Von diesem sogenannten Sicherheitseuro hält der Koordinator des Fanprojekt Dresden e.V.,Torsten Rudolph nichts.

„Die Fans haben in den vergangenen Jahren bewiesen, dass Selbstregulierung greifen kann. Man sollte den Leuten daher mehr Verantwortung entgegenbringen, statt permanent über weitere als Strafe empfundene Reglementierungen zu reden", sagte er auf Anfrage von DNN-Online.

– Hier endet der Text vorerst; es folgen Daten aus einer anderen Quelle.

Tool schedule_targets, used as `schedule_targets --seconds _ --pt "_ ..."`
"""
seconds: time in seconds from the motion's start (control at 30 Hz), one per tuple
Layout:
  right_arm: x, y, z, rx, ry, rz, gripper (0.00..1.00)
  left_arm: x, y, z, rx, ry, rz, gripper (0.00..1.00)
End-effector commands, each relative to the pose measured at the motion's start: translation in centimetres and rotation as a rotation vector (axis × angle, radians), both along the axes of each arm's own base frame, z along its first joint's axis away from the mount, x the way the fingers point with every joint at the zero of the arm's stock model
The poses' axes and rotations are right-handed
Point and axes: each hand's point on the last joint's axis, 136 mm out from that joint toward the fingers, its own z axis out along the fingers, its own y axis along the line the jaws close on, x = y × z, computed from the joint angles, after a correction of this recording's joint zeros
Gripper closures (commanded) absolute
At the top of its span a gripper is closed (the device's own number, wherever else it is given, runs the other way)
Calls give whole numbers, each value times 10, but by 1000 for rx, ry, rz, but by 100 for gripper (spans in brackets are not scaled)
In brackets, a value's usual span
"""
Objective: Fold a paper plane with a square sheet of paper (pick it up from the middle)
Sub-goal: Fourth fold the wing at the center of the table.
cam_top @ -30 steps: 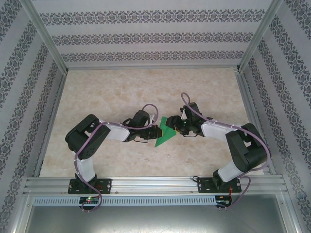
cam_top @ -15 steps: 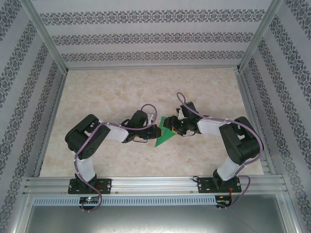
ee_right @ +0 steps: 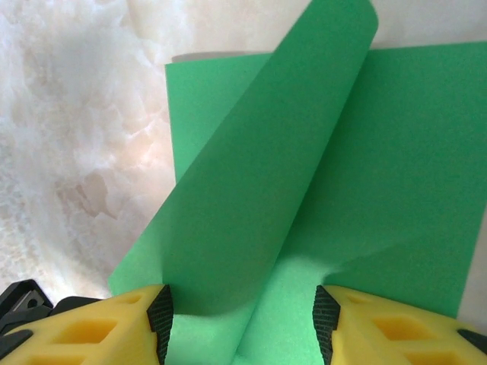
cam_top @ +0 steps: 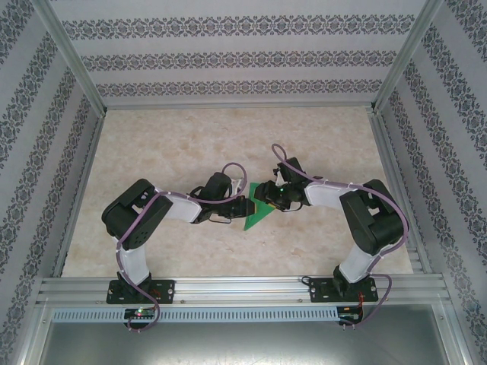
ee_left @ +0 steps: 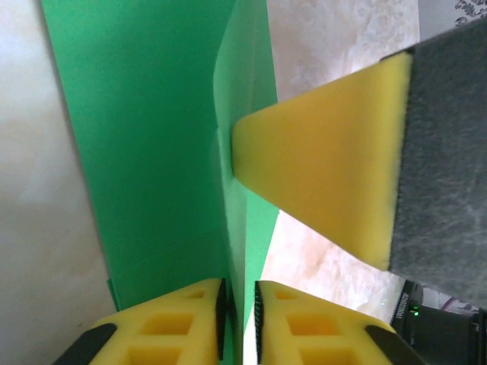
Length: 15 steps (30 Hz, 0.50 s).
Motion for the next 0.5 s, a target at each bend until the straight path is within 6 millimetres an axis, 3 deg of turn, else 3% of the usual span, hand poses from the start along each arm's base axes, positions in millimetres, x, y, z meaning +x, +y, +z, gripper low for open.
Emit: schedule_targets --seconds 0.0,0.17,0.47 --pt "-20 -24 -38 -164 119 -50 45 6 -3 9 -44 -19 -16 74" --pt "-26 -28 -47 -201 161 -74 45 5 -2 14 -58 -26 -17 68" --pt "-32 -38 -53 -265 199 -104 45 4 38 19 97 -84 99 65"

Im Großen und Ganzen ist Rudolph aber mit den Fortschritten bei der Gewaltprävention sehr zufrieden. „Ich beobachte einen positiven Trend. Die Gewaltbereitschaft geht spürbar zurück, Fans bringen sich offen in Diskussionen ein und auch die Einsatzzahlen der Polizei bei Spielen von Dynamo Dresden sind merklich gesunken".

Die Arbeit des Fanprojekts sei eine langfristige und wichtige Sache, so Rudolph. Für ihn stehe die Jugendarbeit im Vordergrund, denn das Fußballstadion sei das größte Jugendzentrum der Stadt. Angeboten werden ein Fantreff, Anti-Rassismusprojekte, gemeinsames Basteln von Fanutensilien und Lesungen.